Koerner, Emmanuel
Counting, Beyond the Wall. Lacan’s Question to Michel Foucault
- 2022.
99
When Michel Foucault attended Lacan’s seminar on May 18th 1966 the subject was Velazquez’s Meninas that Foucault himself had commentated on in the first chapter of “The Order of Things: An Archaeology of the Human Sciences” ( Les mots et les choses). Lacan praises the work and asks a question: beyond the limitations of a system of thought in a given period, are there certain questions that are always structured in the same way, whatever the period, for example the question of the essence of truth? Frankly, can one not grasp it “ more directly”?Among the chapters of The Order of Things (representing, speaking, classifying...) Lacan observes that counting is not to be found (the number, algebra, topology).

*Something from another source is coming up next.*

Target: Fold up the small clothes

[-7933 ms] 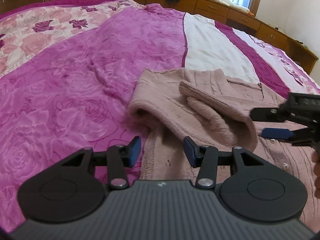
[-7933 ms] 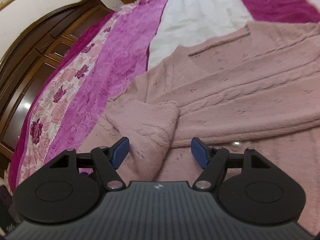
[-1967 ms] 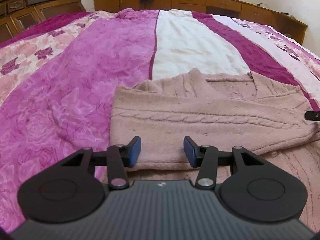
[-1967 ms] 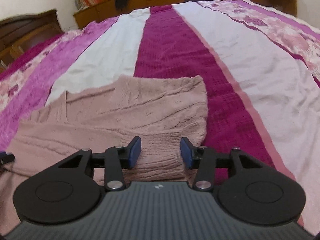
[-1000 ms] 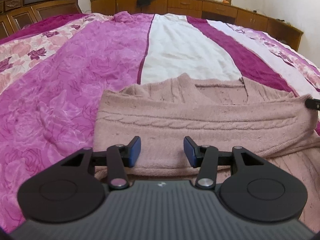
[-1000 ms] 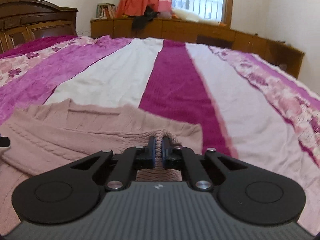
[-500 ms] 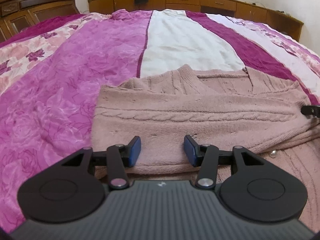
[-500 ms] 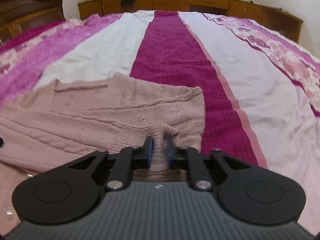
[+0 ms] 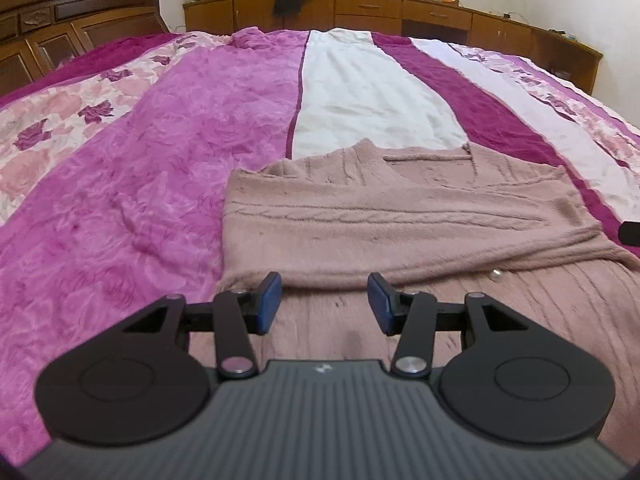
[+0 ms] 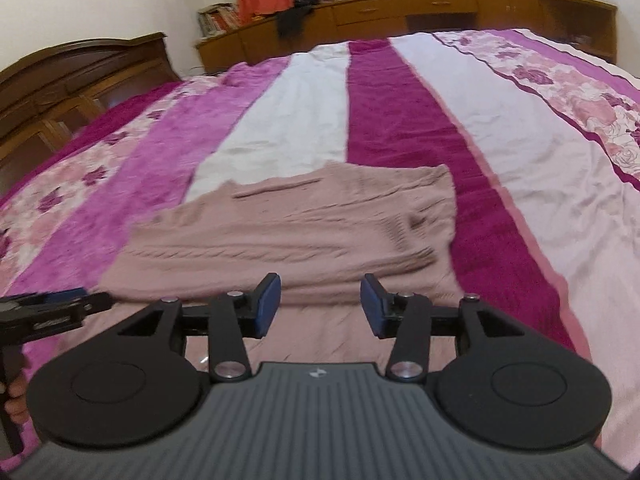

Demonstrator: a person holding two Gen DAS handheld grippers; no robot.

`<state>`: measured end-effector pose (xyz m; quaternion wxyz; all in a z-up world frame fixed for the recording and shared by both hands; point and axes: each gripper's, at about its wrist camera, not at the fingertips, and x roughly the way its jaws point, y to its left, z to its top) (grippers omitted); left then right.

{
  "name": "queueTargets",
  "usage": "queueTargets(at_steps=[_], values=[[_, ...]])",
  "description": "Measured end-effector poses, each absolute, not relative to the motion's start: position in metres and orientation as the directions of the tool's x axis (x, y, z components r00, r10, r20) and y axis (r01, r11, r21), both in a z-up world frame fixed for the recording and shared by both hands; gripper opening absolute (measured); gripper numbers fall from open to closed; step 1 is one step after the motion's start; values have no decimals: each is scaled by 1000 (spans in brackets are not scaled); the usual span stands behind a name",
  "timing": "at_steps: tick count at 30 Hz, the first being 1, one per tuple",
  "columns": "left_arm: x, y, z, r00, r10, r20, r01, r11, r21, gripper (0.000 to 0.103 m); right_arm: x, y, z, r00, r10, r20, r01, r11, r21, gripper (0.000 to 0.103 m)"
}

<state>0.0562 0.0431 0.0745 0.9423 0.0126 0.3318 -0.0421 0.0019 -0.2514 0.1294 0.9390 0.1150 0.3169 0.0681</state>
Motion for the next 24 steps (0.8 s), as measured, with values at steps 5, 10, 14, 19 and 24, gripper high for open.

Desargues’ projective geometry is not part of Foucault’s plans. And yet it is this that enables one to go beyond Foucault’s descriptive study of Las Meninas, thus topologically inscribing the a object of the gaze, revealing the painting as representative of the representation.Michel Foucault remained silent and did not answer the question that he was asked.But this was taken up again, six years later (...Or worse), from Vinci’s writings. On the walls there are mould stains, awakening the imagination to make out figures. There are gully formations for speech and discourse. There is life (mould) and all it contains. But all this is a screen for the real beyond the wall, the real of the number, of algebra, of the functions of topology, devoid of meaning. Science is the only discourse that holds behind the wall. There we find counting. We are beyond the Foucault forms, in the impossible real, the non-transgressive. It is from this real that Lacan lays the non-transgression of the formulas of sexuation. This wall split is not without resonance in the present context of gender debates, in which Foucault serves in part as a guarantee.